▸ **WHAT IS NEEDED**
Each of the entries below is to be written out exactly, and the images skipped.

##### GIVEN RECORDS

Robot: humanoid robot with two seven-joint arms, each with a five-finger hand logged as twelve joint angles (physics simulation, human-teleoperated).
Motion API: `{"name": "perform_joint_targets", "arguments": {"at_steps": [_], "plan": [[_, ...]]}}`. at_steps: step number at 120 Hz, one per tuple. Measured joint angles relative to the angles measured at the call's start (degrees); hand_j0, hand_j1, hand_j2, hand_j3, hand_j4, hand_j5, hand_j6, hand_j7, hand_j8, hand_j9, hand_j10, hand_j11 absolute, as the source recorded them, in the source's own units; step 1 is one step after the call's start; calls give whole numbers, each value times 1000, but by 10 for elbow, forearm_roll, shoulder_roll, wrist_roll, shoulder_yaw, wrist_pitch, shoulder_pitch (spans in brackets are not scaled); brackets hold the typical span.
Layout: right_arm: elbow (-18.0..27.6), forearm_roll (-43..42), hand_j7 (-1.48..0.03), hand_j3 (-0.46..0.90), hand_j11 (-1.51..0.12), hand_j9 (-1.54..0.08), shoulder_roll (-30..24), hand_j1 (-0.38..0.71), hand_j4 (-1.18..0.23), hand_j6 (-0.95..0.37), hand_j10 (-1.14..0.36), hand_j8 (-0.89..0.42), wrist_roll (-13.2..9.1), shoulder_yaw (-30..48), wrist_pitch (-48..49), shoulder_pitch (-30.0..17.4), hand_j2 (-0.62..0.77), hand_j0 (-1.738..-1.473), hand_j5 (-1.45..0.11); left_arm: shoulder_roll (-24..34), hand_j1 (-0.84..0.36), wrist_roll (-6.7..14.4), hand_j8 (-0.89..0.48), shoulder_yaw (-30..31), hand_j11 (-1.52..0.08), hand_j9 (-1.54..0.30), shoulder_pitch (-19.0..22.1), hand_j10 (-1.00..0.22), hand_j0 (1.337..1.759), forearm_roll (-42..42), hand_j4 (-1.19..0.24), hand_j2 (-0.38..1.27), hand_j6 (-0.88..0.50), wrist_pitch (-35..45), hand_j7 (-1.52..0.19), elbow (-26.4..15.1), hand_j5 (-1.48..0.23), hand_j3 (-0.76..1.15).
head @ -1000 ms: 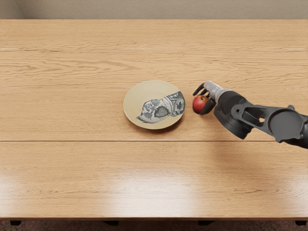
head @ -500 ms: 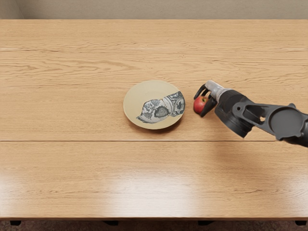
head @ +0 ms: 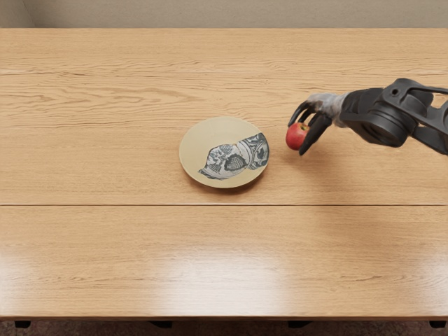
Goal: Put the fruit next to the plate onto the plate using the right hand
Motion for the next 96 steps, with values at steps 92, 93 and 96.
{"name": "perform_joint_targets", "arguments": {"at_steps": [92, 93, 96], "plan": [[-112, 79, -1044, -1, -1079, -1074, 168, 192, -629, -428, -785, -483, 0, 34, 79, 33, 211, -1648, -1090, 0, 74, 0, -231, 0, -299, -299, 0, -230, 1658, 0, -230, 46, -231, 0, -299, 0, -299, 0], [-115, 79, -1043, 0, -1078, -1074, 170, 190, -630, -429, -785, -484, 0, 34, 79, 32, 209, -1648, -1089, 0, 74, 0, -231, 0, -299, -299, 0, -230, 1658, 0, -230, 46, -231, 0, -299, 0, -299, 0], [-121, 79, -1041, -1, -1076, -1071, 175, 187, -634, -432, -784, -487, 0, 34, 79, 30, 205, -1648, -1087, 0, 74, 0, -231, 0, -299, -299, 0, -230, 1658, 0, -230, 46, -231, 0, -299, 0, -299, 0]]}}
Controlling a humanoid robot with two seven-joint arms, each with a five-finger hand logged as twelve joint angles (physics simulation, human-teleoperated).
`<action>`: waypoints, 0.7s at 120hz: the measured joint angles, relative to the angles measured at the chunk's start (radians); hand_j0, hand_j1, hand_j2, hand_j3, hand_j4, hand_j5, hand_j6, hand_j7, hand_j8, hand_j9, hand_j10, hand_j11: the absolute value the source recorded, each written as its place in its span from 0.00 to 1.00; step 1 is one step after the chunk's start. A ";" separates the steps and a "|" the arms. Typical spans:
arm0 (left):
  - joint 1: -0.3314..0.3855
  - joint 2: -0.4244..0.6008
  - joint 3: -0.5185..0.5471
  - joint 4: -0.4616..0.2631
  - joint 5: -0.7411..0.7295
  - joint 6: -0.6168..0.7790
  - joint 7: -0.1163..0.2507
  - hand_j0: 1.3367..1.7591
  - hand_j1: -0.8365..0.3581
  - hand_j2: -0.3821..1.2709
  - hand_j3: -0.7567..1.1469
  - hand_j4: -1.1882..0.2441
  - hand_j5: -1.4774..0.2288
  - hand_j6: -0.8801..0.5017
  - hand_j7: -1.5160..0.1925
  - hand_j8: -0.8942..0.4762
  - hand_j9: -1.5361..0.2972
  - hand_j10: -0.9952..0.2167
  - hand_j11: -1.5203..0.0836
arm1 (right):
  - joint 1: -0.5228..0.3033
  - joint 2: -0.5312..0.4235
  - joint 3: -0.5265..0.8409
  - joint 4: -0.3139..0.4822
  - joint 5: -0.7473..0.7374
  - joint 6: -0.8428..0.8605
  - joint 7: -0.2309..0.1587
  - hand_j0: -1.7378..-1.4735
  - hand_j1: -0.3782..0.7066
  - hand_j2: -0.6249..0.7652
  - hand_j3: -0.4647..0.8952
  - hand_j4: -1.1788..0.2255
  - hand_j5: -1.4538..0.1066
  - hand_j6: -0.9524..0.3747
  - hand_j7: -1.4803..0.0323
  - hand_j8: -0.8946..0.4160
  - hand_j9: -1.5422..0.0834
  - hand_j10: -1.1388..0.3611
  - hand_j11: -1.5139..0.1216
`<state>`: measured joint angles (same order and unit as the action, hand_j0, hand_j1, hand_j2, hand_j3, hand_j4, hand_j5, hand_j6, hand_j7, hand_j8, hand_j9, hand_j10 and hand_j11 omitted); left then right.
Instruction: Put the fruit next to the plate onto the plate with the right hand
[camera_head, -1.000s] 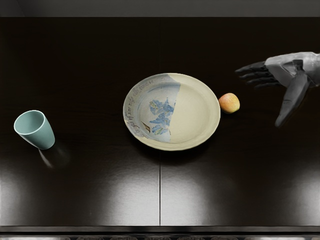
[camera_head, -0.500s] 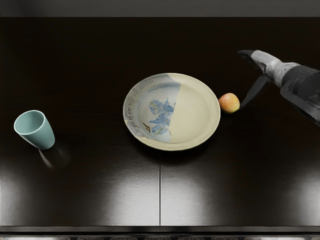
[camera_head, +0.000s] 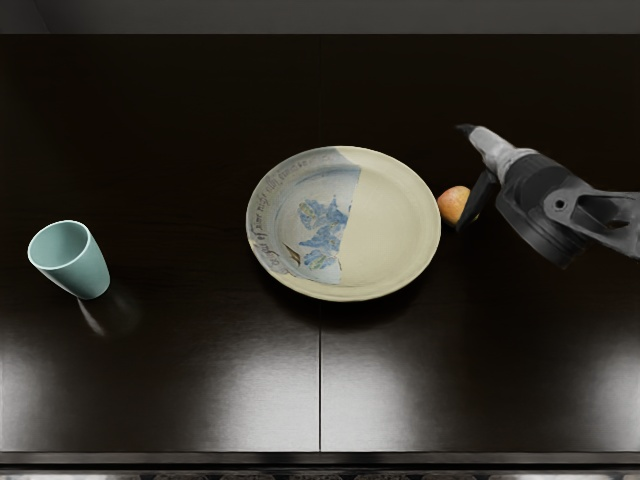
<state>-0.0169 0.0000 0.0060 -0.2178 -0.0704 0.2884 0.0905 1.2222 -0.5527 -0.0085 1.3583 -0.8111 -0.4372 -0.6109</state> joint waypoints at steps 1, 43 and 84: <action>0.000 0.000 0.000 0.000 0.000 0.000 0.000 0.76 0.99 0.23 0.40 0.83 0.87 0.64 0.89 0.65 0.84 0.82 0.95 | -0.002 0.004 0.000 -0.006 -0.002 -0.003 0.000 0.30 0.07 0.44 0.34 0.81 0.90 0.68 0.94 0.65 0.91 0.73 0.89; 0.000 0.000 0.000 0.000 0.000 0.000 0.000 0.76 0.99 0.23 0.40 0.83 0.87 0.64 0.89 0.65 0.84 0.82 0.95 | -0.088 0.110 -0.002 -0.119 -0.030 -0.107 0.000 0.30 0.14 0.44 0.34 0.77 0.85 0.64 0.89 0.60 0.87 0.69 0.84; 0.000 0.000 0.000 0.000 0.000 0.000 0.000 0.76 0.99 0.23 0.40 0.83 0.87 0.64 0.89 0.65 0.84 0.82 0.95 | -0.095 0.107 0.000 -0.119 -0.025 -0.102 0.000 0.30 0.43 0.42 0.34 0.58 0.62 0.44 0.66 0.40 0.65 0.51 0.63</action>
<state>-0.0169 0.0000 0.0060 -0.2178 -0.0704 0.2884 0.0905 1.1274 -0.4456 -0.0081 1.2391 -0.8359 -0.5394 -0.6107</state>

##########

▸ **EXPECTED ANSWER**
Robot: humanoid robot with two seven-joint arms, each with a five-finger hand logged as twelve joint angles (physics simulation, human-teleoperated).
Motion API: `{"name": "perform_joint_targets", "arguments": {"at_steps": [_], "plan": [[_, ...]]}}`. at_steps: step number at 120 Hz, one per tuple. Measured joint angles relative to the angles measured at the call's start (degrees); hand_j0, hand_j1, hand_j2, hand_j3, hand_j4, hand_j5, hand_j6, hand_j7, hand_j8, hand_j9, hand_j10, hand_j11 absolute, as the source recorded them, in the source's own units; step 1 is one step after the call's start; calls give whole numbers, each value times 1000, but by 10 for elbow, forearm_roll, shoulder_roll, wrist_roll, shoulder_yaw, wrist_pitch, shoulder_pitch (spans in brackets are not scaled); brackets hold the typical span.
Layout: right_arm: elbow (-18.0..27.6), forearm_roll (-43..42), hand_j7 (-1.48..0.03), hand_j3 (-0.46..0.90), hand_j11 (-1.51..0.12), hand_j9 (-1.54..0.08), shoulder_roll (-30..24), hand_j1 (-0.38..0.71), hand_j4 (-1.18..0.23), hand_j6 (-0.95..0.37), hand_j10 (-1.14..0.36), hand_j8 (-0.89..0.42), wrist_roll (-13.2..9.1), shoulder_yaw (-30..48), wrist_pitch (-48..49), shoulder_pitch (-30.0..17.4), hand_j2 (-0.62..0.77), hand_j0 (-1.738..-1.473), hand_j5 (-1.45..0.11); left_arm: shoulder_roll (-24..34), hand_j1 (-0.84..0.36), wrist_roll (-6.7..14.4), hand_j8 (-0.89..0.48), shoulder_yaw (-30..31), hand_j11 (-1.52..0.08), hand_j9 (-1.54..0.30), shoulder_pitch (-19.0..22.1), hand_j10 (-1.00..0.22), hand_j0 (1.337..1.759), forearm_roll (-42..42), hand_j4 (-1.19..0.24), hand_j2 (-0.38..1.27), hand_j6 (-0.88..0.50), wrist_pitch (-35..45), hand_j7 (-1.52..0.19), elbow (-26.4..15.1), hand_j5 (-1.48..0.23), hand_j3 (-0.76..1.15).
head @ -1000 ms: 
head @ -500 ms: 
head @ +0 ms: 
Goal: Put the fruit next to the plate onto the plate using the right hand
Motion for the next 96 steps, with values at steps 92, 93 and 96.
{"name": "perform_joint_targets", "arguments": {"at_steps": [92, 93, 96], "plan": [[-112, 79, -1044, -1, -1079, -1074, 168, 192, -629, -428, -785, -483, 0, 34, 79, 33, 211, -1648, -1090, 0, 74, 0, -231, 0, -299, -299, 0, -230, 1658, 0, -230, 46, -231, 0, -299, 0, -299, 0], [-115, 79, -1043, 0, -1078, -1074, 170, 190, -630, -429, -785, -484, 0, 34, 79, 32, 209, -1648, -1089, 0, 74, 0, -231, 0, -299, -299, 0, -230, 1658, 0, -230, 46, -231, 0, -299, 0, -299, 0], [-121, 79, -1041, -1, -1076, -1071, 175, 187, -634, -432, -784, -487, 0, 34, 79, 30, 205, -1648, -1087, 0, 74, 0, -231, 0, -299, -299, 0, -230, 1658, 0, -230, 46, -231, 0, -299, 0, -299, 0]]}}
Controlling a humanoid robot with two seven-joint arms, each with a five-finger hand logged as twelve joint angles (physics simulation, human-teleoperated).
`<action>`: waypoints, 0.7s at 120hz: the measured joint angles, relative to the angles measured at the chunk's start (radians); hand_j0, hand_j1, hand_j2, hand_j3, hand_j4, hand_j5, hand_j6, hand_j7, hand_j8, hand_j9, hand_j10, hand_j11: the absolute value the source recorded, each written as its place in its span from 0.00 to 1.00; step 1 is one step after the chunk's start. A ";" separates the steps and a "|" the arms. Typical spans:
arm0 (left):
  - joint 1: -0.3314..0.3855
  - joint 2: -0.4244..0.6008
  - joint 3: -0.5185..0.5471
  - joint 4: -0.4616..0.2631
  - joint 5: -0.7411..0.7295
  - joint 6: -0.6168..0.7790
  - joint 7: -0.1163..0.2507
  - hand_j0: 1.3367..1.7591
  - hand_j1: -0.8365..0.3581
  - hand_j2: -0.3821..1.2709
  - hand_j3: -0.7567..1.1469
  - hand_j4: -1.1882..0.2441
  - hand_j5: -1.4774..0.2288
  - hand_j6: -0.8801..0.5017
  - hand_j7: -1.5160..0.1925
  - hand_j8: -0.8942..0.4762
  - hand_j9: -1.5361..0.2972
  - hand_j10: -0.9952..0.2167
  - hand_j11: -1.5203..0.0836
arm1 (right):
  - joint 1: -0.5228..0.3033
  - joint 2: -0.5312..0.4235
  - joint 3: -0.5265..0.8409
  - joint 4: -0.3139..0.4822
  - joint 5: -0.7473..0.7374
  - joint 6: -0.8428..0.8605
  - joint 7: -0.2309..0.1587
  - hand_j0: -1.7378..-1.4735
  - hand_j1: -0.3782..0.7066
  - hand_j2: -0.6249..0.7652
  - hand_j3: -0.4647..0.8952
  - hand_j4: -1.1788..0.2255
  - hand_j5: -1.4538..0.1066
  - hand_j6: -0.9524..0.3747
  - hand_j7: -1.4803..0.0323
  - hand_j8: -0.8946..0.4160
  - hand_j9: -1.5422..0.0834
  - hand_j10: -1.1388..0.3611
  - hand_j11: -1.5139..0.1216
`<state>`: measured joint angles (same order and unit as the action, hand_j0, hand_j1, hand_j2, hand_j3, hand_j4, hand_j5, hand_j6, hand_j7, hand_j8, hand_j9, hand_j10 and hand_j11 omitted); left then right.
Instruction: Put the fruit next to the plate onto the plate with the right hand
[camera_head, -1.000s] 
[camera_head, -0.500s] 
[camera_head, +0.000s] 
<state>-0.0169 0.0000 0.0060 -0.2178 -0.0704 0.2884 0.0905 1.2222 -0.5527 -0.0085 1.3583 -0.8111 -0.4372 -0.6109</state> joint waypoints at steps 1, 43 and 84: <action>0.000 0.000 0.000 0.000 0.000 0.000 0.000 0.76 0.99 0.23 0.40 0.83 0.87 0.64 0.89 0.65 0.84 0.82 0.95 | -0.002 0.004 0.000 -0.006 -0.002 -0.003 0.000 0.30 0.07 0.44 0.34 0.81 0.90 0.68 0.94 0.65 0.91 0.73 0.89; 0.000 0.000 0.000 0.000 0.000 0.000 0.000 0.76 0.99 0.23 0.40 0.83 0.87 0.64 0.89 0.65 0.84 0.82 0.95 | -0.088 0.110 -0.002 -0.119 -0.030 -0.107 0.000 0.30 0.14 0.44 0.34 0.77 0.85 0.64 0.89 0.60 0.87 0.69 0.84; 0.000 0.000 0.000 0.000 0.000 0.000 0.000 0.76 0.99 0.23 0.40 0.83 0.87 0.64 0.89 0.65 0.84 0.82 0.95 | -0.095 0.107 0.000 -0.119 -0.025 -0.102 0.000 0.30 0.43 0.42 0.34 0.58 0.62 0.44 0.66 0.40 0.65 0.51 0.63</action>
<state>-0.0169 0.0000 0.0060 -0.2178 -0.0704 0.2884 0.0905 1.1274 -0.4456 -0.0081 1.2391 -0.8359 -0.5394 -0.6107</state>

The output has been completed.